The Cult of Daniels
New York magazine|February 27 - March 12, 2023
How the directors of the universe-hopping kung fu family drama unlikely Oscar Everything Everywhere All at Once became front-runners.
Bilge Ebiri
The Cult of Daniels

ELEVEN NOMINATIONS: It’s too many.” Daniel Kwan is describing a conversation he had with his mother, June Kwan, on the day the Oscar nods were announced. He and Daniel Scheinert, professionally known as Daniels, are the directors of Everything Everywhere All  at Once, the 2022 sci-fi kung fu family comedy-drama that is the highest-grossing film ever released by its studio, A24. It steadily gained viewers and fans over the spring and summer of 2022, a slow-rolling word-of-mouth indie theatrical phenomenon in an era when such things are supposed to have gone extinct. Its number of nominations, including Best Picture, is more than any other film this year, making it one of the most unlikely awards-season juggernauts in recent memory.

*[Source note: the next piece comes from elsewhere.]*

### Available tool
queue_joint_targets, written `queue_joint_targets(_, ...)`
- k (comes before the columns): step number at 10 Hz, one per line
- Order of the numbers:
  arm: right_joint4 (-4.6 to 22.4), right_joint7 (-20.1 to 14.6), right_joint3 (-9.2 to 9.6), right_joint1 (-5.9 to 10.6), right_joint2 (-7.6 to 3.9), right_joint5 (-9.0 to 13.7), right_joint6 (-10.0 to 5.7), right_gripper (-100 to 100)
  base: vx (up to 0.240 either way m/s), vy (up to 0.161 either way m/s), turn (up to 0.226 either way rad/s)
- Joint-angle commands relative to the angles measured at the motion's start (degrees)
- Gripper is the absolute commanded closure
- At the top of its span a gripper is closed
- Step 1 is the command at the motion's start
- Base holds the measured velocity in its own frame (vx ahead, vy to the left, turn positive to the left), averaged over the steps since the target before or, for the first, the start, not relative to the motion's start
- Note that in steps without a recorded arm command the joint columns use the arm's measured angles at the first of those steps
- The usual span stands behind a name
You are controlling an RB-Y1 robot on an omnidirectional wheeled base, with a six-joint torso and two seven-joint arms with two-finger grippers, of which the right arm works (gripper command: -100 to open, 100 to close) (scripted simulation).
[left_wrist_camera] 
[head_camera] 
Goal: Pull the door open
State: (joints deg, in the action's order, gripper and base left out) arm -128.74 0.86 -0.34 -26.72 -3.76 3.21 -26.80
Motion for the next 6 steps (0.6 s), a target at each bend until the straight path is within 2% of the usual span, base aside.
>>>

It turned its star Michelle Yeoh, a legend of Hong Kong cinema, into a major contender. It revived the career of her co-star Ke Huy Quan (also a nominee), who was an iconic ’80s child star but had drifted away from acting after realizing there were almost no roles available for Asian leading men in Hollywood. It also garnered a nomination for Jamie Lee Curtis—incredibly, her first.